Computational aeroacoustics to identify sound sources in the generation of sibilant /s/

The physics of the vocal apparatus are surprisingly complex and involve many different phenomena. Yet in recent times numerical methods have revealed as a very powerful tool for the realistic 3D simulation of voice. Numerical methods not only allow one to visualize how sounds are generated and propagated, but also to produce and listen to them. In this work, we address the simulation of sibilant fricative /s/ resorting to super computer facilities.

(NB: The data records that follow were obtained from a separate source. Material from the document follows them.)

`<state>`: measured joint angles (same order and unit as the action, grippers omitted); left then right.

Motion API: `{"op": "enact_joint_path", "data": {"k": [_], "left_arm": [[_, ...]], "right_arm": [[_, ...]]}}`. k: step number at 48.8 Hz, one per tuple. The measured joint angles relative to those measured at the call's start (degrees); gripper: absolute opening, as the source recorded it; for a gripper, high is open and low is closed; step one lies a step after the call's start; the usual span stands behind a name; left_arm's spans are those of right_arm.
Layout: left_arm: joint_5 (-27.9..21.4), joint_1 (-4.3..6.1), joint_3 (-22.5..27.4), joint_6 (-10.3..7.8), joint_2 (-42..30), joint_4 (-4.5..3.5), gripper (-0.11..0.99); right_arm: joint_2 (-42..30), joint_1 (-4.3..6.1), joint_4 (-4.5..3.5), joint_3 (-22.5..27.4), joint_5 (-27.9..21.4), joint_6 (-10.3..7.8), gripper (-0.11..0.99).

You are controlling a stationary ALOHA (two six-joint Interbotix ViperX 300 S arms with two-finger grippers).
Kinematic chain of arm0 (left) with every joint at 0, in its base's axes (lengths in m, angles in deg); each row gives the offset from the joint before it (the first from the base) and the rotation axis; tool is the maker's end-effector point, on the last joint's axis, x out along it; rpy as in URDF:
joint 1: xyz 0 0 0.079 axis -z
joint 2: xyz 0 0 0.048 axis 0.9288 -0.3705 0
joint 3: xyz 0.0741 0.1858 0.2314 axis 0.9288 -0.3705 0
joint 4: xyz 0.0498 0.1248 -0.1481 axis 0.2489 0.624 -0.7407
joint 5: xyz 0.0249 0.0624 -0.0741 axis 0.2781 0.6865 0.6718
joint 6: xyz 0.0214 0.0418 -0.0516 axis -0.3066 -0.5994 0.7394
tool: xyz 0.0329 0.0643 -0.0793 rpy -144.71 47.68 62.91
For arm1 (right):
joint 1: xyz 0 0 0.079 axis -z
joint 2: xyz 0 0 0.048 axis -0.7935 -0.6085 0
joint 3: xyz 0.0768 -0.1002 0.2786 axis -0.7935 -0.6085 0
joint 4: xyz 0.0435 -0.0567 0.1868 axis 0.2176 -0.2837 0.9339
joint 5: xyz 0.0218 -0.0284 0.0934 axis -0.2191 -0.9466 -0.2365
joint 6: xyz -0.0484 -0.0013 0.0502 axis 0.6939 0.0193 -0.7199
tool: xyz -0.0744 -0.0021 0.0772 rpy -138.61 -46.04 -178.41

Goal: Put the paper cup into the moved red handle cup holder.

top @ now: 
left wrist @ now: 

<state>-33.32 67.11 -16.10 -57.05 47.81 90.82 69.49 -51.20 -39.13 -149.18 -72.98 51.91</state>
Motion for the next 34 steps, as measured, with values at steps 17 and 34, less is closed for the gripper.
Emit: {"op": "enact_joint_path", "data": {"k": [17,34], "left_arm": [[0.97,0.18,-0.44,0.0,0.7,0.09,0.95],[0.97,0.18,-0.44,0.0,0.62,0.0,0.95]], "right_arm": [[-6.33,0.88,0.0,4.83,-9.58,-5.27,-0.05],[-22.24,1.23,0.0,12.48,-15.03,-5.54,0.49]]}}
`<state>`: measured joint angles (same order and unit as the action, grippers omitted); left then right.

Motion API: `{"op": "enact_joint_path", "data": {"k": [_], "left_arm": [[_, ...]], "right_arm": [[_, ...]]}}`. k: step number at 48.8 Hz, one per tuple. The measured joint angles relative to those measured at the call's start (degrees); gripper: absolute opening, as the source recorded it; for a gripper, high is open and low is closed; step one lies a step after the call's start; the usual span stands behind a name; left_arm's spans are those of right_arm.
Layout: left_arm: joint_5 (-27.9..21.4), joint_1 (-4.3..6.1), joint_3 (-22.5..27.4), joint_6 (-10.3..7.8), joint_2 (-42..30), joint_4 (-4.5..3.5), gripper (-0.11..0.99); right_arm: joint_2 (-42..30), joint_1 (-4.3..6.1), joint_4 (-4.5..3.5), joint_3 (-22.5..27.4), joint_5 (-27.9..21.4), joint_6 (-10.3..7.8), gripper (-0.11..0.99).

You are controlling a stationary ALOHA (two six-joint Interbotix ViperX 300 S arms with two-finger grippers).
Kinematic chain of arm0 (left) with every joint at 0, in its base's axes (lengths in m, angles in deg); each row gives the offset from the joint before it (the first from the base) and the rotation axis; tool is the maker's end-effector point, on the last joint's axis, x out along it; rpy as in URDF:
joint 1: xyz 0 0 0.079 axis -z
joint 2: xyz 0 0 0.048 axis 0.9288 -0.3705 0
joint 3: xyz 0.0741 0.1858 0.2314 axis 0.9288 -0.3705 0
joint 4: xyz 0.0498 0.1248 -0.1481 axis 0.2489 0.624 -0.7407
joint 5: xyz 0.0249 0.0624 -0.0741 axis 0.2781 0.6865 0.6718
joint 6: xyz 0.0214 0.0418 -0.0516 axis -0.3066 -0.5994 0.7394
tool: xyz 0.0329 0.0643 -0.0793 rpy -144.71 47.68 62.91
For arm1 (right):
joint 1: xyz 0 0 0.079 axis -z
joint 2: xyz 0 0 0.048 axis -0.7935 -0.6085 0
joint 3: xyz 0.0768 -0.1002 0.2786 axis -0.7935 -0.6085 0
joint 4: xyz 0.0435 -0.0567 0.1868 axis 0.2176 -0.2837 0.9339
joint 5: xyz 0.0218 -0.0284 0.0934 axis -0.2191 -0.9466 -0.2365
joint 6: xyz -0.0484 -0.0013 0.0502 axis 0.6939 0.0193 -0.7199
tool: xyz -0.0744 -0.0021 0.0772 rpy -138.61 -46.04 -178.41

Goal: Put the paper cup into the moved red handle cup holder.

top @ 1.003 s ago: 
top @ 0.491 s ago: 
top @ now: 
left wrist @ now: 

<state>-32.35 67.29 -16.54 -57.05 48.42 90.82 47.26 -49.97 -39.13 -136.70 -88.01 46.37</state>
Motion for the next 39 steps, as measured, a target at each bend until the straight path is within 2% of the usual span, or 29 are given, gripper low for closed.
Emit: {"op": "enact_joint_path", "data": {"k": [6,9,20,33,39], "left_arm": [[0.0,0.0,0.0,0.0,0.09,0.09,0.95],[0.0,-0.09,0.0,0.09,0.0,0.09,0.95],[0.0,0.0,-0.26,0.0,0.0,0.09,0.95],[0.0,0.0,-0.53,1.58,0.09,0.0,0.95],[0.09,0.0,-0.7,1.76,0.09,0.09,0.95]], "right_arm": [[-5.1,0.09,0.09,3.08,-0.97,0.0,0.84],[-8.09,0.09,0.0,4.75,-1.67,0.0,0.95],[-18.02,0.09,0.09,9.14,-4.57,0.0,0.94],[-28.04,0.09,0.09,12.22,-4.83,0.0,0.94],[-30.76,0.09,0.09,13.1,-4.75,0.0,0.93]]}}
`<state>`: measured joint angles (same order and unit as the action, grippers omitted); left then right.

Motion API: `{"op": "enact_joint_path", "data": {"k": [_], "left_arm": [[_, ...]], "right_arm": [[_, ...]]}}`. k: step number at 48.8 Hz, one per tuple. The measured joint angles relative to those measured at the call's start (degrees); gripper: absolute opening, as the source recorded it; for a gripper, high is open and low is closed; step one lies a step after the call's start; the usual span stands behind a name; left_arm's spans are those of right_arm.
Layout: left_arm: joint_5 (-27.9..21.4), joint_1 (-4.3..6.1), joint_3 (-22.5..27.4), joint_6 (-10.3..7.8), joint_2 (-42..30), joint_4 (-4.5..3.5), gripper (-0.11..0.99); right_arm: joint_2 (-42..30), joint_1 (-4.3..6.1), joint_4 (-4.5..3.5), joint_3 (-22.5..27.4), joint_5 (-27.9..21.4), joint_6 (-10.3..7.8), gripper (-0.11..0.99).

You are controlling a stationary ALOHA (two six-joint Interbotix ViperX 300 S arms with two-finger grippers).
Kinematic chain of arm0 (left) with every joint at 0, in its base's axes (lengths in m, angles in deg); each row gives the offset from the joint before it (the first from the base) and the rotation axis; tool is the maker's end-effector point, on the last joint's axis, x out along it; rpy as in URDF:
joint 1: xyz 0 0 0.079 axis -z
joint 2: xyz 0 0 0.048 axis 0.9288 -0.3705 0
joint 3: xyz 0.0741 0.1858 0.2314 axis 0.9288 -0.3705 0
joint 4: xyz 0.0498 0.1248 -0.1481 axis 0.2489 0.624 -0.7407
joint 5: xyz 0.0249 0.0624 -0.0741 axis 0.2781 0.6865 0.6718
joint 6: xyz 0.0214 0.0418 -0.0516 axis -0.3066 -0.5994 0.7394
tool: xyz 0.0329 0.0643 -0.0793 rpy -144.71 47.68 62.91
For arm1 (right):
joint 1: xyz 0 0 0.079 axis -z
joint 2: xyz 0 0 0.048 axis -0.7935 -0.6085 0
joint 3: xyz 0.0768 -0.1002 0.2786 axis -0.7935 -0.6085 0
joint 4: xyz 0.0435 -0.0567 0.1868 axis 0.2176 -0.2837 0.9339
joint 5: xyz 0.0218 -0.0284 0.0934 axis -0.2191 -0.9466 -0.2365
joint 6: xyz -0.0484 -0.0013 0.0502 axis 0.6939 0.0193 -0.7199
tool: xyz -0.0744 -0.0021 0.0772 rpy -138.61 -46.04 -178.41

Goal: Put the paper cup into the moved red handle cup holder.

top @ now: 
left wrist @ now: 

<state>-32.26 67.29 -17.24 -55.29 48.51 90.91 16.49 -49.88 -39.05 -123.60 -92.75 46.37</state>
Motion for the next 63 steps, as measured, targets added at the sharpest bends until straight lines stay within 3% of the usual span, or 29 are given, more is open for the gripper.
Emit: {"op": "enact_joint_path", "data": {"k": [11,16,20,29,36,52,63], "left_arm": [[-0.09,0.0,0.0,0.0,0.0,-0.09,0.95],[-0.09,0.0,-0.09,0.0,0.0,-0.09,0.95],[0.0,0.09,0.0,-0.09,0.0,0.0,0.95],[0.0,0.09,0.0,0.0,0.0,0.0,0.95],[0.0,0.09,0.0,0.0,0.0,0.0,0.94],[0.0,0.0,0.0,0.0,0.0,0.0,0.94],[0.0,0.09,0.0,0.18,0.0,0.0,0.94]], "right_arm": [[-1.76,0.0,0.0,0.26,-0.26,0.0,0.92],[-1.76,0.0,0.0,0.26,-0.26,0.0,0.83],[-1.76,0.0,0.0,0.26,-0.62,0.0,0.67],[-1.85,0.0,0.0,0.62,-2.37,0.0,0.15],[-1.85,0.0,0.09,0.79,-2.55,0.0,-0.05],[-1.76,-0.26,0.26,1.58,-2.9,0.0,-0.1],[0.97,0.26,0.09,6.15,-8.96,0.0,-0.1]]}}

The sound /s/ is generated when the turbulent jet in the narrow channel between the tongue blade and the hard palate is deflected downwards through the space between the upper and lower incisors and then impinges the space between the lower incisors and the lower lip. The flow eddies in that region become a source of direct aerodynamic sound, which is also diffracted by the speech articulators and radiated outwards. The simulation of an /s/ is herein addressed by means of an acoustic analogy which implies solving the incompressible, non-linear, Navier-Stokes equations for the flow dynamics and the wave equation for the acoustic field. A large-scale computation of the aeroacoustics of /s/ has been performed for a realistic vocal tract geometry to that purpose. The research has been conducted in collaboration with the CIMNE center from the UPC and the EGI, UMR CNRS in Grenoble, France.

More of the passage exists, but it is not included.